>>>>

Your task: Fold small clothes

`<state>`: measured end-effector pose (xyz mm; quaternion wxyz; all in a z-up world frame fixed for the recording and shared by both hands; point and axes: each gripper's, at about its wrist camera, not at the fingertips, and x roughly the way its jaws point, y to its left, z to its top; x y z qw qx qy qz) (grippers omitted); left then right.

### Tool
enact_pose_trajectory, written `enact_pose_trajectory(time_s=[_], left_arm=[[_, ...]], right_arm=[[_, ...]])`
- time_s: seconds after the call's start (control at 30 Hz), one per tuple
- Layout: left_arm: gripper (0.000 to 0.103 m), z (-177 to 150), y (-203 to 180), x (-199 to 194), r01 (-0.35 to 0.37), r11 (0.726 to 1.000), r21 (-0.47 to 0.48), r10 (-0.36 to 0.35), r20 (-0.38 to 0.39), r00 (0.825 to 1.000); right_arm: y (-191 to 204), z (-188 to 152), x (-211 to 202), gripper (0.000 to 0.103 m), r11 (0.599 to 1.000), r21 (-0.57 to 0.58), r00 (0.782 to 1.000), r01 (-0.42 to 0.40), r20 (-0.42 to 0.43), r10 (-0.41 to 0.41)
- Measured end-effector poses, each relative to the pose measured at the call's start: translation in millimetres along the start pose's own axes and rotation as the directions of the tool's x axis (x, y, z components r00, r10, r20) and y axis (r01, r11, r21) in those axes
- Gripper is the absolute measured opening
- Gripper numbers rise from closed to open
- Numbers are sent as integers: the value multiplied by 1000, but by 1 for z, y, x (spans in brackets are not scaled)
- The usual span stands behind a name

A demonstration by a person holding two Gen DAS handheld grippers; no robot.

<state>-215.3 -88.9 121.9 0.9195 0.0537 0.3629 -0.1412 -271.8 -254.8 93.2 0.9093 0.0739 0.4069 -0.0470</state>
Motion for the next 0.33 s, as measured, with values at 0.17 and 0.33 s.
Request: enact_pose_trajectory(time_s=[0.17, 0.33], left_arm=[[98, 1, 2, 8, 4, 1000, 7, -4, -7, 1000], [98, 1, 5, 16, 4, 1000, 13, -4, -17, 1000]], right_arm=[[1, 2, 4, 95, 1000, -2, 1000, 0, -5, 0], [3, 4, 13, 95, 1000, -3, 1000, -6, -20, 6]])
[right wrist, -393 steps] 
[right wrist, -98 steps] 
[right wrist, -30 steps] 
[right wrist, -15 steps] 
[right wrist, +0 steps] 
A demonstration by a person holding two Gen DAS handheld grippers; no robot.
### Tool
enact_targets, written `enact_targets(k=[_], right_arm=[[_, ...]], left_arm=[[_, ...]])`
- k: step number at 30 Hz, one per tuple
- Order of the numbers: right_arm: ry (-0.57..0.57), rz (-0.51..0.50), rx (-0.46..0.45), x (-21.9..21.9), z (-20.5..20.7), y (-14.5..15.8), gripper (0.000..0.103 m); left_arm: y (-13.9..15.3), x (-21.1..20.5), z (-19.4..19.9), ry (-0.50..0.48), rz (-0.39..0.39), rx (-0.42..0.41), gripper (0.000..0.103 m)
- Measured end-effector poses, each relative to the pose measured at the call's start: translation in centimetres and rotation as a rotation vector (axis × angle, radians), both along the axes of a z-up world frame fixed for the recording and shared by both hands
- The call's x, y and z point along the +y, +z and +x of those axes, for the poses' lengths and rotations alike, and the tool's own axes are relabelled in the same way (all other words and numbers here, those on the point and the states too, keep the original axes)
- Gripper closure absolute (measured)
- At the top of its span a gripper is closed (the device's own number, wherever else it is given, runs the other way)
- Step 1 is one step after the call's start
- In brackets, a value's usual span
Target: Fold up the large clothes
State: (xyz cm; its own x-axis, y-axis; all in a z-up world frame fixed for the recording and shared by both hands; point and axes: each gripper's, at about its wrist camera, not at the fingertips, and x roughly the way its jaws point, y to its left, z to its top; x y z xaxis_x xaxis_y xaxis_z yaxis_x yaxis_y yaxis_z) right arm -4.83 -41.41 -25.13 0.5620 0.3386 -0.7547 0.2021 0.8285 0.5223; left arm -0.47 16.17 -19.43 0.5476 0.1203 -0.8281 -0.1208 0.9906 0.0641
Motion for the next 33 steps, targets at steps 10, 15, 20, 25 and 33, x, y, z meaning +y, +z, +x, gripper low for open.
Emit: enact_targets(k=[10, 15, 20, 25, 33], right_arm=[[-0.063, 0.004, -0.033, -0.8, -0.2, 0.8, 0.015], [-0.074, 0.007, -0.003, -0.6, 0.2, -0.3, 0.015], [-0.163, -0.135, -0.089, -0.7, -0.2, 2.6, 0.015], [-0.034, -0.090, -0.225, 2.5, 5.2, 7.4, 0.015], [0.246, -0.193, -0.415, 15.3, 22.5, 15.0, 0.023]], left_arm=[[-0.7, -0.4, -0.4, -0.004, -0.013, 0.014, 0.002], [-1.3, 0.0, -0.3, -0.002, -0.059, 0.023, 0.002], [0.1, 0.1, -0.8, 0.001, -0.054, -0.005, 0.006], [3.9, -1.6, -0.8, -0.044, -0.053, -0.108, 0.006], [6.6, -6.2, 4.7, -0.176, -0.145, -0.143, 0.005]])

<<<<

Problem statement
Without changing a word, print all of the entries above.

Exercise answer
Your task: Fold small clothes

`<state>`: measured end-effector pose (xyz mm; quaternion wxyz; all in a z-up world frame fixed for the recording and shared by both hands; point and axes: each gripper's, at about its wrist camera, not at the fingertips, and x roughly the way its jaws point, y to its left, z to its top; x y z qw qx qy qz) (grippers omitted); left then right.

### Tool
enact_pose_trajectory, written `enact_pose_trajectory(time_s=[_], left_arm=[[_, ...]], right_arm=[[_, ...]])`
- time_s: seconds after the call's start (control at 30 Hz), one per tuple
- Layout: left_arm: gripper (0.000 to 0.103 m), z (-177 to 150), y (-203 to 180), x (-199 to 194), r01 (-0.35 to 0.37), r11 (0.726 to 1.000), r21 (-0.47 to 0.48), r10 (-0.36 to 0.35), r20 (-0.38 to 0.39), r00 (0.825 to 1.000); right_arm: y (-191 to 204), z (-188 to 152), x (-211 to 202), gripper (0.000 to 0.103 m), r11 (0.599 to 1.000), r21 (-0.57 to 0.58), r00 (0.782 to 1.000), r01 (-0.42 to 0.40), r20 (-0.42 to 0.43), r10 (-0.41 to 0.41)
- Measured end-effector poses, each relative to the pose measured at the call's start: translation in millimetres along the start pose's own axes and rotation as the directions of the tool's x axis (x, y, z components r00, r10, r20) and y axis (r01, r11, r21) in those axes
- Gripper is the absolute measured opening
- Gripper numbers rise from closed to open
- Numbers are sent as integers: the value multiplied by 1000, but by 1 for z, y, x (spans in brackets are not scaled)
- The usual span stands behind a name

A demonstration by a person holding two Gen DAS handheld grippers; no robot.

<state>-215.3 -88.9 121.9 0.9195 0.0537 0.3629 -0.1412 -271.8 -254.8 93.2 0.9093 0.0739 0.4069 -0.0470</state>
Motion for the next 0.33 s, as measured, with values at 0.17 and 0.33 s.
Request: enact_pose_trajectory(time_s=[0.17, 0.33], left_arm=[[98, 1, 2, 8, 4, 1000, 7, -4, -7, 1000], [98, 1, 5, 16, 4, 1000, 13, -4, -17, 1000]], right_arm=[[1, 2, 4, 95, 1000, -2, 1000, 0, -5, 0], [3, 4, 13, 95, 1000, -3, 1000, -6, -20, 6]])
[right wrist, -393 steps] 
[right wrist, -98 steps] 
[right wrist, -30 steps] 
[right wrist, -15 steps] 
[right wrist, +0 steps] 
A demonstration by a person holding two Gen DAS handheld grippers; no robot.
### Tool
enact_targets, written `enact_targets(k=[_], right_arm=[[_, ...]], left_arm=[[_, ...]])`
- k: step number at 30 Hz, one per tuple
- Order of the numbers: right_arm: ry (-0.57..0.57), rz (-0.51..0.50), rx (-0.46..0.45), x (-21.9..21.9), z (-20.5..20.7), y (-14.5..15.8), gripper (0.000..0.103 m); left_arm: y (-13.9..15.3), x (-21.1..20.5), z (-19.4..19.9), ry (-0.50..0.48), rz (-0.39..0.39), rx (-0.42..0.41), gripper (0.000..0.103 m)
- Measured end-effector poses, each relative to the pose measured at the call's start: translation in centimetres and rotation as a rotation vector (axis × angle, radians), both along the axes of a z-up world frame fixed for the recording and shared by both hands
- The call's x, y and z point along the +y, +z and +x of those axes, for the poses' lengths and rotations alike, and the tool's own axes are relabelled in the same way (all other words and numbers here, those on the point and the states too, keep the original axes)
- Gripper closure absolute (measured)
- At the top of its span a gripper is closed (the device's own number, wherever else it is given, runs the other way)
- Step 1 is one step after the call's start
- In brackets, a value's usual span
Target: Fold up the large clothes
State: (xyz cm; its own x-axis, y-axis; all in a z-up world frame fixed for the recording and shared by both hands; point and axes: each gripper's, at about its wrist camera, not at the fingertips, and x roughly the way its jaws point, y to its left, z to its top; x y z xaxis_x xaxis_y xaxis_z yaxis_x yaxis_y yaxis_z) right arm -4.83 -41.41 -25.13 0.5620 0.3386 -0.7547 0.2021 0.8285 0.5223; left arm -0.47 16.17 -19.43 0.5476 0.1203 -0.8281 -0.1208 0.9906 0.0641
Motion for the next 33 steps, targets at steps 10, 15, 20, 25 and 33, x, y, z meaning +y, +z, +x, gripper low for open.
Emit: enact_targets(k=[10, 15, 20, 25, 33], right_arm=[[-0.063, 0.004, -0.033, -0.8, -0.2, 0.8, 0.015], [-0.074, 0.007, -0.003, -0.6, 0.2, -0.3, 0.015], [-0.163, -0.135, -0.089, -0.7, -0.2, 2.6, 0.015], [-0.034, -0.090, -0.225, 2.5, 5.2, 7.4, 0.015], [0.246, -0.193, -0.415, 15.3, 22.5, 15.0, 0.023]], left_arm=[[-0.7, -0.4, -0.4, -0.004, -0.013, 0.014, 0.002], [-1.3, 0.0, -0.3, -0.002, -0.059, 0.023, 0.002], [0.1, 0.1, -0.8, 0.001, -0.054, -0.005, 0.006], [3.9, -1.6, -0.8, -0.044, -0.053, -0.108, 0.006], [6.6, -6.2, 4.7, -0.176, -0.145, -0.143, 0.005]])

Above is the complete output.